Kita merasa kaget tatkala beberapa orang mengatakan bahwa di antara para Ustâdz yang dulu pernah kita belajar ke mereka: "Bahwa mereka telah rujû', sebagian mereka pernah terkena fitnah." Kita pun menanyakan: "Terkena fitnah apa?" Di antara mereka menjawab: "Pernah keras." Kita menanyakan lagi: "Lalu rujû' dari apa?". Di antara mereka menjawab: "Rujû dari mengharamkan gambar makhluk bernyawa, sehingga sudah pada tampil di media-media sosial."
Dengan mengetahui jawaban tentang rujû mereka seperti itu, membuat kita teringat dengan Al-Imâm Ibnul 'Utsaimîn Rahmatullâh 'Alainâ wa 'Alaih yang telah rujû dari pendapatnya tatkala sampai kepada beliau surat nasehat tentang permasalahan gambar makhluk bernyawa, beliau pun katakan:
وأمَّا تَصوِيرُ ذَوَاتِ الأَروَاحِ: مِن إنسانٍ أو غيرهِ فلا رَيْبَ في تحريمهِ، وأنَّهُ مِنْ كبائرِ الذُّنوبِ، لثبوتِ لَعنِ فاعلهِ على لسانِ رسولِ اللهِ صَلَّى اللهُ عَلَيْهِ وَسَلَّمَ، وهٰذا ظاهرٌ فيما إذا كانَ تمثالاً، أيْ: مُجسَّمًا، أو كانَ باليدِ.• أمَّا إذا كانَ بالآلةِ الفوريَّةِ الَّتي تَلْتَقِطُ الصُّورةَ ولا يكونُ فيها أيُّ عَمَلٍ مِنَ الْمُلْتَقِطِ مِنْ تخطيطِ الوجهِ وتفصيلِ الجسمِ ونحوهِ: فإنْ اِلتُـقِطَتِ الصُّورةُ لأجلِ الذِّكرى ونحوِها مِنَ الأغراضِ الَّتي لا تُبيحُ اِتِّخاذ الصُّورةَ فإنَّ اِلتقاطَها بالآلةِ مُحرَّمٌ تحريمَ الوسَائلِ، وإنْ اِلتُـقطَتُ الصُّورةُ للضَّرورةِ أو الحاجةِ فلا بأسَ بذٰلكَ. هٰذا خُلاصةُ رأيي في هٰذه المسألةِ
"Adapun menggambar makhluk bernyawa, termasuk manusia atau selainnya, maka tidak ada keraguan tentang keharamannya dan itu termasuk dari dosa-dosa besar, karena adanya laknat dari Rasûlullâh Shallallâhu 'Alaihi wa Sallam atas pelakunya.
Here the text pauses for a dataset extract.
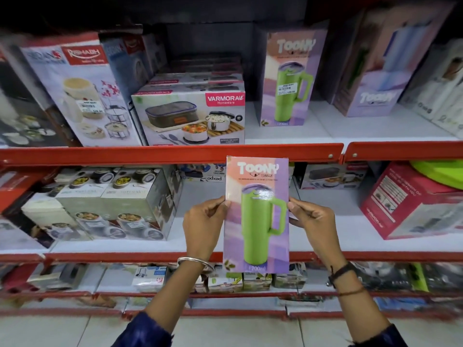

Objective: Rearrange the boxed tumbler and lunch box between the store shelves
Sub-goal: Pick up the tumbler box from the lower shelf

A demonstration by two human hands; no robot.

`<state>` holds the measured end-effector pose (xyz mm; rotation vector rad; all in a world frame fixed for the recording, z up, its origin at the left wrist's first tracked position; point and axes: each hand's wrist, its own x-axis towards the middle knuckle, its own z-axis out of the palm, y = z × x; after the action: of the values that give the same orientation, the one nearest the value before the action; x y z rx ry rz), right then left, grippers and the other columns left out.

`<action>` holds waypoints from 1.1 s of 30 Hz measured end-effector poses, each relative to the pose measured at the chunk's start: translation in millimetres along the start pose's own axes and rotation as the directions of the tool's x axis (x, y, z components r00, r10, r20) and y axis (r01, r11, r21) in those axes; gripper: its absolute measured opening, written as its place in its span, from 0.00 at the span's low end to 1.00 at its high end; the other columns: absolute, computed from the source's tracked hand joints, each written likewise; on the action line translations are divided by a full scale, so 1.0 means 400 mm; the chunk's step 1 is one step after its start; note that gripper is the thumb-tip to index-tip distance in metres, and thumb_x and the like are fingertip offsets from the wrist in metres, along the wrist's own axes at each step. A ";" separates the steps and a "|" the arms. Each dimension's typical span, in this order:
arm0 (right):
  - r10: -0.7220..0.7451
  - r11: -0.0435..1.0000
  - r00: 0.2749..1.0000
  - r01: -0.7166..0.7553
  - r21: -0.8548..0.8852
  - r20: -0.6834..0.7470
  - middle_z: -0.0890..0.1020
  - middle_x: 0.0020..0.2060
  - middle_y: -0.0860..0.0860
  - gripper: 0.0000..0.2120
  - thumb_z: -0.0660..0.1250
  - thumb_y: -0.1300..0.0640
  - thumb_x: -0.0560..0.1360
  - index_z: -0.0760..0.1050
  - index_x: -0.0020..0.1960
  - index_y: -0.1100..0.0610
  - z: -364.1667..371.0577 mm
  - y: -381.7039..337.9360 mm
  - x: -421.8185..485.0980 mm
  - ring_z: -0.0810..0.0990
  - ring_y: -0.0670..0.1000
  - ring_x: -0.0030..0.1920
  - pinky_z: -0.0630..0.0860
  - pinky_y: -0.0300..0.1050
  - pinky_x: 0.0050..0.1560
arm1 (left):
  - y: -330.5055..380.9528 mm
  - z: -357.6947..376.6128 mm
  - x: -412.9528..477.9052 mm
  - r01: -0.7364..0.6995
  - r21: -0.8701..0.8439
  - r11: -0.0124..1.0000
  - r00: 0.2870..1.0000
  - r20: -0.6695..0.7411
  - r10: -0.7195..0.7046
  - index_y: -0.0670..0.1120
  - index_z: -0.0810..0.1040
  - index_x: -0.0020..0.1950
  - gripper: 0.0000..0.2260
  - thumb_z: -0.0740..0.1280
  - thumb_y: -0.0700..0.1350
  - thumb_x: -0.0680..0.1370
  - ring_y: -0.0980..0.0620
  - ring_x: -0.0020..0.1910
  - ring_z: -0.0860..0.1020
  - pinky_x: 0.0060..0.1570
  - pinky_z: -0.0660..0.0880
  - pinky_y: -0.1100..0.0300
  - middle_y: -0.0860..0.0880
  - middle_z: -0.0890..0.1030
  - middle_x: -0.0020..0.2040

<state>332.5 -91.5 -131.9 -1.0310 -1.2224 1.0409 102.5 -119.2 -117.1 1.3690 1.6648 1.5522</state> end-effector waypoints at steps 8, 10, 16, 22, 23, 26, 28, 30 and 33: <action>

Inilah yang jelas jika keberadaannya itu berupa patung yaitu yang berjasad, atau jika keberadaannya itu dengan goresan tangan. Adapun kalau dengan alat kamera yang mengambil gambar tanpa ada padanya perbuatan sedikitpun dari pengambilan gambar yang berupa pelukisan wajah dan pembentukan tubuh serta yang semisalnya, jika gambar itu diambil untuk kenang-kenangan dan yang semisalnya dari tujuan-tujuan yang gambar itu tidak dibolehkan padanya, maka sesungguhnya pengambilan gambar dengan alat itu diharamkan dengan pengharaman dari sisi wasilah. Jika gambar itu diambil untuk sesuatu yang darurat atau suatu hajat maka tidaklah mengapa. Inilah kesimpulan pendapat saya dalam masalah ini. (Majmû’ Fatâwâ wa Rasâil Ibni ‘Utsaimîn: 2/287-289).
Para salaf merujû' karena dalîl sharîh shahîh telah tegak atas mereka, bukan meninggalkan dalîl sharîh shahîh karena mengikuti suatu pendapat.
رَبَّنَا لَا تُزِغْ قُلُوبَنَا بَعْدَ إِذْ هَدَيْتَنَا وَهَبْ لَنَا مِنْ لَدُنْكَ رَحْمَةً إِنَّكَ أَنْتَ الْوَهَّابُ
"Wahai Rabb kami, janganlah Engkau memalingkan hati kami setelah Engkau memberikan hidayah kepada kami. Karuniakanlah kami dengan rahmat dari sisi-Mu, sesungguhnya Engkau adalah Al-Wahhâb (Maha Pemberi karunia)."
Fâidah dari Al-Ustâdz Muhammad Al-Khidhir Hafizhahullâh wa Ra'âh pada hari Sabtu tanggal 24 Jumâdal Ãkhirah 1442 / 6 Februari 2021 di Dârul Qur'ãn wal Hadîts Bekasi.